I attended an amazing talk last night with Rebecca Stead (Newberry winner for When You Reach Me, her second novel) and her editor, Wendy Lamb at 57th Street Books in Hyde Park. What a wonderful experience! My husband and I brought our 10-year-old daughter along, and it was a magical night for all of us. We listened to the two women discuss Rebecca’s writing process, and learned that:
—First Light, Rebecca’s first book, was a completely different editorial experience than When You Reach Me. First Light required a significant amount of editing, whereas When You Reach Me never needed any line editing.
–The author said she doesn’t have a particular writing routine; she wishes she had better time management with her writing. She tends to “wait too long” to write, and is working on that (that gave ME hope…I’m the same way).
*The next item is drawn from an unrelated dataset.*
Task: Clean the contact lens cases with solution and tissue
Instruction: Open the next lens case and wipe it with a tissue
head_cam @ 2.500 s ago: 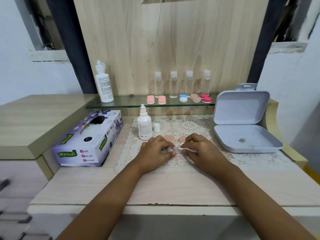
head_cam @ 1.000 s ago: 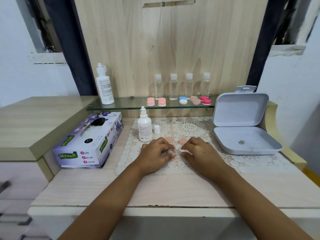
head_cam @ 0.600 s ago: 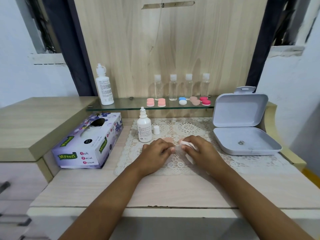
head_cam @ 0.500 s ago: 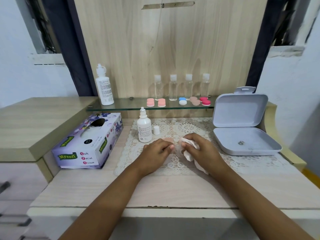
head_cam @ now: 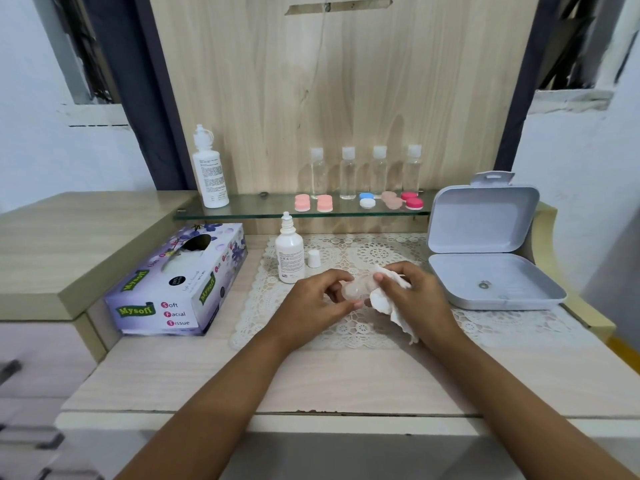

–Her original title was “You Are Here”. However, after the cover was designed, an associate editor realized the title was already used…so the title became When You Reach Me. If you look at the cover, you’ll see how the design was created specifically around the original title.
–Rebecca doesn’t participate in any book groups herself because, in her opinion, her experience with a book is deeply personal, and she’s not particularly interested in knowing others’ experiences.
–When she was struggling with how to tie up loose ends in When You Reach Me, she had brunch with her father, who listened to her describe the story. He asked her valuable questions, not as an editor or even a reader, but just as a father, problem-solving with his daughter. He helped her see a perspective she hadn’t considered, and that moment helped clarify all her unanswered questions.
–Her response to my daughter’s question, “How did it feel when you heard you won the Newberry?” was, “I was speechless. It’s still sinking in. There really aren’t any words to describe how stunned I was.”
–Wendy Lamb commented on how a smart 10-year-old is the truest test of a middle-grade chapter book’s success (and that in the editorial process, there are often too many adults in the way!). She emphasized how children’s minds are much more pliant toward new ideas (such as time travel), less cynical and far more hopeful than adults that a story’s loose ends will be wrapped up.
There were so many other great comments made. However, I spent as much time listening to the women talk as I did watching my daughter watching a real live Newberry winner speak humbly and eloquently about her passion.
We signed up to become members of the Seminary Co-op and now own 3 shares, earning us a 10% discount for life on books from 57th Street Books, The Newberry Library Bookstore, and University Avenue Store. We can’t wait to go back to 57th Street Books, and to explore The Newberry Library Bookstore in particular!